Prelude Therapeutics shares traded higher in premarket action Thursday, after the cancer-drug maker showed up at an investor event in New York on Wednesday. The move brought the stock back into focus for traders.

Prelude last traded at $3.66 for a market cap near $302 million. The SPDR S&P Biotech ETF was up 1.6% in its latest trade. The iShares Nasdaq Biotechnology ETF gained 2.0%.

Why it matters now: Prelude’s valuation leans on how much confidence investors have in two key pipeline events rather than its sales. One is a Phase 1 trial, the start of human testing, for PRT12396. The other is an investigational new drug application, or IND, for PRT13722. An IND is what companies file with the U.S. Food and Drug Administration to start human trials. In its May investor deck, Prelude said PRT12396 was “Phase 1 now enrolling.” It gave a mid-2026 IND filing goal for PRT13722.

Prelude’s investor schedule is packed. The Jefferies fireside chat was set for June 3 at 12:15 p.m. EDT. Next up, the company has the Goldman Sachs healthcare conference listed for June 10 at 11:20 a.m. EDT.

Prelude’s main JAK2V617F program is aimed at treating myeloproliferative neoplasms, a type of blood cancer where the bone marrow produces too many blood cells. This is a mutant-selective drug, built to target cells with the mutation tied to the disease and leave normal cells mostly untouched.

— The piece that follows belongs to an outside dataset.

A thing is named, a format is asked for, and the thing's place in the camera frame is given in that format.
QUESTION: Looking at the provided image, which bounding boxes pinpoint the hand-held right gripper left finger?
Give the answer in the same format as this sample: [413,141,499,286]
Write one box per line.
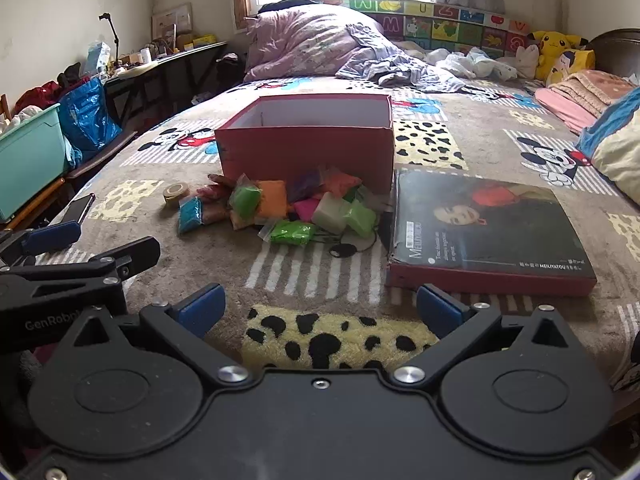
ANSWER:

Incyte is in the picture here. A quarterly filing disclosed that Incyte holds exclusive rights to buy Prelude’s JAK2V617F JH2 inhibitor program for $100 million, on top of a prior $35 million upfront. Prelude stands to get up to $775 million more in milestones and royalties if things move forward.

Incyte shows up as both a competitor and a partner in this space. Prelude’s investor deck set its strategy against approved JAK inhibitors like ruxolitinib, which is sold as Jakafi. The company said drugs on the market right now can affect both mutated and normal JAK2, sometimes causing dose-related side effects like low platelets and anemia or hitting red blood cell counts.

Prelude is also watching PRT13722, its KAT6A degrader for ER-positive breast cancer. In these cancers, estrogen drives tumor growth, and a degrader aims to remove the disease-linked protein. The company said it plans to begin a Phase 1 trial in the second half of 2026, if it gets clearance.

Prelude CEO Kris Vaddi said in May the company moved PRT12396 into first-in-human studies and pushed its cash runway out to the second quarter of 2028. Cash runway means how long the company can keep operating with the cash on hand.

Prelude Chief Scientific Officer Peggy Scherle said in April PRT13722 may have an “improved hematological safety profile” and offer “meaningful combination approaches” alongside breast-cancer therapies. Edith A. Perez, professor emeritus at Mayo Clinic and a strategic clinical adviser to Prelude, said there is still a “significant unmet need” in breast cancer, and that it is important to “follow the science” as drugs like PRT13722 head toward the clinic. GlobeNewswire

Prelude is running with a thinner cushion than last year. The biotech posted a first-quarter net loss of $10.4 million, improving from a $32.1 million loss a year before, according to its 10-Q. Cash, restricted cash and marketable securities stood at $84.8 million as of March 31. Prelude hasn’t reported any product revenue yet, the filing said, and losses have stacked up since the company started.

Clinical execution remains a key risk. In its own presentation, Prelude notes its drugs are still being studied, are not FDA approved, and have yet to prove safety or effectiveness in the areas being researched. Slow enrollment, any safety issue, or soft initial data could turn the stock fast, since the current move is tied more to pipeline timelines than sales of approved products.

Prelude investors this week are waiting to see if management offers more on enrollment numbers, dosing plans, or the KAT6A IND timing at the Goldman Sachs event. The setup hasn’t changed much: shares have already moved, cash runway is in place, but clinic data still needs to deliver the next real evidence.